Introducing VoltDB v5.1!
It’s tough work to continually release improvements to VoltDB, especially after a major release such as VoltDB v5.0. But the development team here has done it again, and we’re really excited to share the new functionality we’ve added to VoltDB 5.1.
So what, exactly, did we do?
VoltDB v5.1 adds our next generation of Database Replication functionality, removing any single point of failure, improving performance and scalability, and setting the foundation for future capabilities.
Database Replication improvements include:
- Significantly better performance: rather than a single replication stream, DR now occurs between multiple partitions simultaneously, in parallel. Also, the new DR uses binary logs of transaction results, saving the replica from having to replay the transaction.
- No single point of failure — By eliminating the DR agent the new DR not only removes a single point of failure, it simplifies DR from an operational perspective.
- More flexibility — You can now specify which tables you want to replicate rather than having to replicate the entire database. Of course, you can always choose to replicate all of the tables if you like.
Existing DR customers will need to make a few operational changes to take advantage of these new features. Among the changes you’ll need to implement:
- Identify the tables participating in DR using the DR TABLE statement in the schema.
- Configure DR in the deployment files for both the master and the replica clusters.
See the chapter on Database Replication in the Using VoltDB manual for details.
Of course, v5.1 offers more than just Database Replication. This release also includes:
Export to multiple targets. Previously you could export to only one downstream system. With v5.1, each export table can stream to a different target. For example, you might export de-duped sensor data to Hadoop once it has been processed and export alerts regarding unusual events to HTTP for distribution via SMS, email, or other notification service. See the chapter on exporting live data in the Using VoltDB manual for details.
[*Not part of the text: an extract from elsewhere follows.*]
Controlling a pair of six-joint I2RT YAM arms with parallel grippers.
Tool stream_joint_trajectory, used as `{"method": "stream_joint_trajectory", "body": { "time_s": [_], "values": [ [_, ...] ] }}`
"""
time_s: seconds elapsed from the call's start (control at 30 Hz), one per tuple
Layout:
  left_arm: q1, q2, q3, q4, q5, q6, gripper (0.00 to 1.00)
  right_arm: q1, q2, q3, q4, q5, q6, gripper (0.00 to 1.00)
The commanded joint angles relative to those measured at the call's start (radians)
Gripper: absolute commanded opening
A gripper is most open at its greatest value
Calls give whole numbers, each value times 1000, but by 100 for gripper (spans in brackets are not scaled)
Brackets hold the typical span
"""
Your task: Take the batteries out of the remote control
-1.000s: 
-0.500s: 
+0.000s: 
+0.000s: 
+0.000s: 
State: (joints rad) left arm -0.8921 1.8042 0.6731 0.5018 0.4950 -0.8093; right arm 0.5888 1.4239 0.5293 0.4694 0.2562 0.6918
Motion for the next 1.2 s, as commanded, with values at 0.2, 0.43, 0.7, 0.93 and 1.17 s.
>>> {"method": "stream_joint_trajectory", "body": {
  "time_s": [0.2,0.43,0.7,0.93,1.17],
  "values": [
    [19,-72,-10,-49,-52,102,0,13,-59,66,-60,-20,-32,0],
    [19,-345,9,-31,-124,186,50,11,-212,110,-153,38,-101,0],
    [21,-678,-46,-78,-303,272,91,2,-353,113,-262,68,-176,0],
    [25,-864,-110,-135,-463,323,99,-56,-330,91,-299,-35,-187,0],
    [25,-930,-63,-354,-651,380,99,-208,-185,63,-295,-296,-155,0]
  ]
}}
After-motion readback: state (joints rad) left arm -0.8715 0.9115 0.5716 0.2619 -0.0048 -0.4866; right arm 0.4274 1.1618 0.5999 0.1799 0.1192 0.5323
Batch processing of DDL statements. Defining large database schema just got much faster. VoltDB 5.0 introduced interactive DDL, eliminating the need for a precompiled application catalog. However, large schema could take a significant time to process interactively. VoltDB 5.1 solves this problem by allowing you to batch DDL statements. Also, if you have a mix of DDL (data definition language) statements and DML (data manipulation language) and directives you can batch process only the DDL statements by enclosing them in a file --inlinebatch directive and the specified end marker.
Additional monitoring in the VoltDB Management Center. We’ve added administrative functions to VMC, accessible through a new tab (Admin) that allows you to administer the database by setting various configuration options. You can now pause and resume the database, save and restore snapshots, or review and update the database configuration. If you’ve enabled security, only users with ADMIN permission can see and use the Admin tab in the Management Center.
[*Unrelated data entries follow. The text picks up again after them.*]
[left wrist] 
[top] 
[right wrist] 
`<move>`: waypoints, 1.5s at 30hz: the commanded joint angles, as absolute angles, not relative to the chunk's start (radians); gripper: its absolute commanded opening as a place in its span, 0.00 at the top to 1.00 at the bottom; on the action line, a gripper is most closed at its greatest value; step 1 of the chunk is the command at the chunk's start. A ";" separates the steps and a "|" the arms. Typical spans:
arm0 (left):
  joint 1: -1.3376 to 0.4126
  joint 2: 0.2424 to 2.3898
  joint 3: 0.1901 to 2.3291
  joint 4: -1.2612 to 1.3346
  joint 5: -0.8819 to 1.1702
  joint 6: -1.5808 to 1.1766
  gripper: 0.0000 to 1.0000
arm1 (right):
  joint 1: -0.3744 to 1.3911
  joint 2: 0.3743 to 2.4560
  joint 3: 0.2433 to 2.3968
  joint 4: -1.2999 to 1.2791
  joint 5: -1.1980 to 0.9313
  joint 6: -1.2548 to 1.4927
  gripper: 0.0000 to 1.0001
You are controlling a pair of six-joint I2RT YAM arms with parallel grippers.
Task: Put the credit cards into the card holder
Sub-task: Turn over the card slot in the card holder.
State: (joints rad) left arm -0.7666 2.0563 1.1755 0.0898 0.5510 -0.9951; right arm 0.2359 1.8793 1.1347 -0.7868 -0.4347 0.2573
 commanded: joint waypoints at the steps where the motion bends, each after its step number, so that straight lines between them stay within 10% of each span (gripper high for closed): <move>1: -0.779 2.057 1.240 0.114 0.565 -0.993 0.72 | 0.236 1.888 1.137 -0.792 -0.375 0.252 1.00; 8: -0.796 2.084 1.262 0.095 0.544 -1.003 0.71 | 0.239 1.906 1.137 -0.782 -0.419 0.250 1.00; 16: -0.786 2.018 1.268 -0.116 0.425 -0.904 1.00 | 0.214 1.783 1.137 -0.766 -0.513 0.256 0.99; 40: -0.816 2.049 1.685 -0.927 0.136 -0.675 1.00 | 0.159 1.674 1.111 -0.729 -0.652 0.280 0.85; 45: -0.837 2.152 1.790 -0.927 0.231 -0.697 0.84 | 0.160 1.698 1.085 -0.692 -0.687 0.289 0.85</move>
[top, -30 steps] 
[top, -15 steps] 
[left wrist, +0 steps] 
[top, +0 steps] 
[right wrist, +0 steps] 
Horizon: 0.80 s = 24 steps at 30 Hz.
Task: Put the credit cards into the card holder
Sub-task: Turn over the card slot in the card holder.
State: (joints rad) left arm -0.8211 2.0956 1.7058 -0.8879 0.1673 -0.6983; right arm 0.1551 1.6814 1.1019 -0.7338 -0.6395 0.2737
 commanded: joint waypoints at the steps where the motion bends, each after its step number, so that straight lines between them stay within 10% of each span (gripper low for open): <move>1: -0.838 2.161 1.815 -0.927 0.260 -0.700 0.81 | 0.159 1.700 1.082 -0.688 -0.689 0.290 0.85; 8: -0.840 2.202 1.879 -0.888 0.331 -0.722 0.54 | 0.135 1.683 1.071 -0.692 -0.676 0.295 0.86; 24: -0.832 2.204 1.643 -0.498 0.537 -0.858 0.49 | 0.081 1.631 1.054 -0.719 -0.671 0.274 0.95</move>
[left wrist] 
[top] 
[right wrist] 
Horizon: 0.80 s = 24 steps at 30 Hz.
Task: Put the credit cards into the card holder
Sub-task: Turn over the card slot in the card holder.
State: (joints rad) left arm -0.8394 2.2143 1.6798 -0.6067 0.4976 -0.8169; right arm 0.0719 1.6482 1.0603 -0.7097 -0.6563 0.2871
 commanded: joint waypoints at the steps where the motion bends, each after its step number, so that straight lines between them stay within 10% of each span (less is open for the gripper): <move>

Download v5.1 today, and let us know what you think!
In-Memory Performance with On-Disk Durability and High Availability
VoltDB’s in-memory architecture is designed for performance. It eliminates the significant overhead of multi-threading and locking responsible for the poor performance of traditional RDBMSs that rely on disks.
VoltDB is also designed to ensure that data is never lost. Being an in-memory database, a frequent question is “can data be lost?” Ensuring that data would never be lost was a foundational requirement when VoltDB was designed. VoltDB’s Snapshots and Command Logging features allow you to fully recover quickly and easily. Just bring your database back up and VoltDB will do all of the heavy lifting – restoring physical data from snapshots, rebuilding indexes, and replaying transaction logs. VoltDB will have you back to normal operations in no time.
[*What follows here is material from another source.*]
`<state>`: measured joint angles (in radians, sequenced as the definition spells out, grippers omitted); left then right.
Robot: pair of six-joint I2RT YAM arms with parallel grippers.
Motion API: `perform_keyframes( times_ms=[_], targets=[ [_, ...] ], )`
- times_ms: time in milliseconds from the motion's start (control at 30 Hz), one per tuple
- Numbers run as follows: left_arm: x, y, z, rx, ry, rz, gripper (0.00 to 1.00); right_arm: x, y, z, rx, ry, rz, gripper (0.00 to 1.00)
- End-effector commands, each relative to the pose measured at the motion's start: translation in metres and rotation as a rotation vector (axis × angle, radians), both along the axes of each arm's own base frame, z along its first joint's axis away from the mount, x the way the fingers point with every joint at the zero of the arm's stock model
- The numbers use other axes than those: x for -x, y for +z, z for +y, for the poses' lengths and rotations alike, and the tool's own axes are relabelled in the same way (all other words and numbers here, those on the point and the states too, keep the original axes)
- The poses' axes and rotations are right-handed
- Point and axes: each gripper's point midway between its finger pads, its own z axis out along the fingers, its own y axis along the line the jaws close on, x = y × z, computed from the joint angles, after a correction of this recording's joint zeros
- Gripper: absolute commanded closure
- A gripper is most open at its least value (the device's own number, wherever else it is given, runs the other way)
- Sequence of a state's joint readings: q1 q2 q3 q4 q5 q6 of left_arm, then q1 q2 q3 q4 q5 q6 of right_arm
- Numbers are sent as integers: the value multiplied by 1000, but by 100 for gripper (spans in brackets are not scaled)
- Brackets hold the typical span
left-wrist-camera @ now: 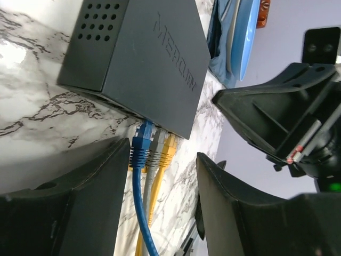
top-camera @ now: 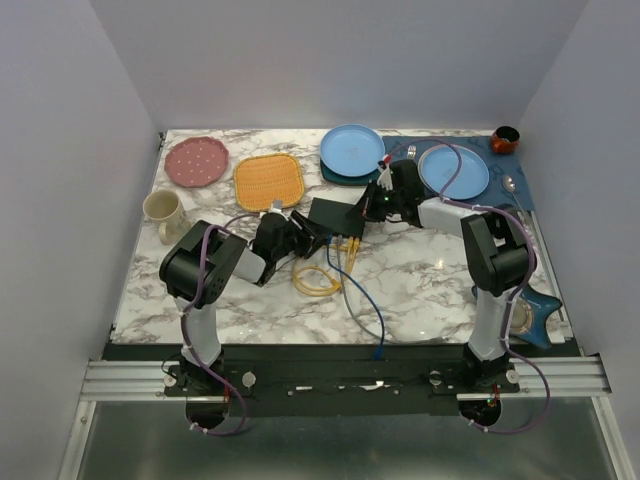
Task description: Pull the plug from the switch port
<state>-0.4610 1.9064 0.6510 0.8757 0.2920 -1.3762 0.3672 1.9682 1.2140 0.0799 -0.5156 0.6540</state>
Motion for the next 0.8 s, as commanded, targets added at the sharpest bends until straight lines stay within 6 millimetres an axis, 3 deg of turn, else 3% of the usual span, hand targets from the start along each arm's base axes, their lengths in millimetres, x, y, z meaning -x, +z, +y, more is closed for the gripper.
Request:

VoltDB snapshots a consistent point-in-time view of the in-memory data and serializes it to local disk. Snapshots are written at each server and are consistent across servers. Read more about snapshots.
To protect data between snapshots, VoltDB logs transaction invocations to disk. VoltDB refers to this as the command log. Command logs are also written at each server. To recover, the snapshot is restored and the command log is replayed. Together snapshots and command logs create durable, replicated copies of the database across all servers. Read more about command logs.
High Availability (HA)
VoltDB was designed for HA from the ground up. It’s easy to configure and completely transparent to your applications. Partitions are transparently replicated (active/active and synchronous) on multiple servers, so if a server fails, all data remains available, consistent, and durable for continued operation.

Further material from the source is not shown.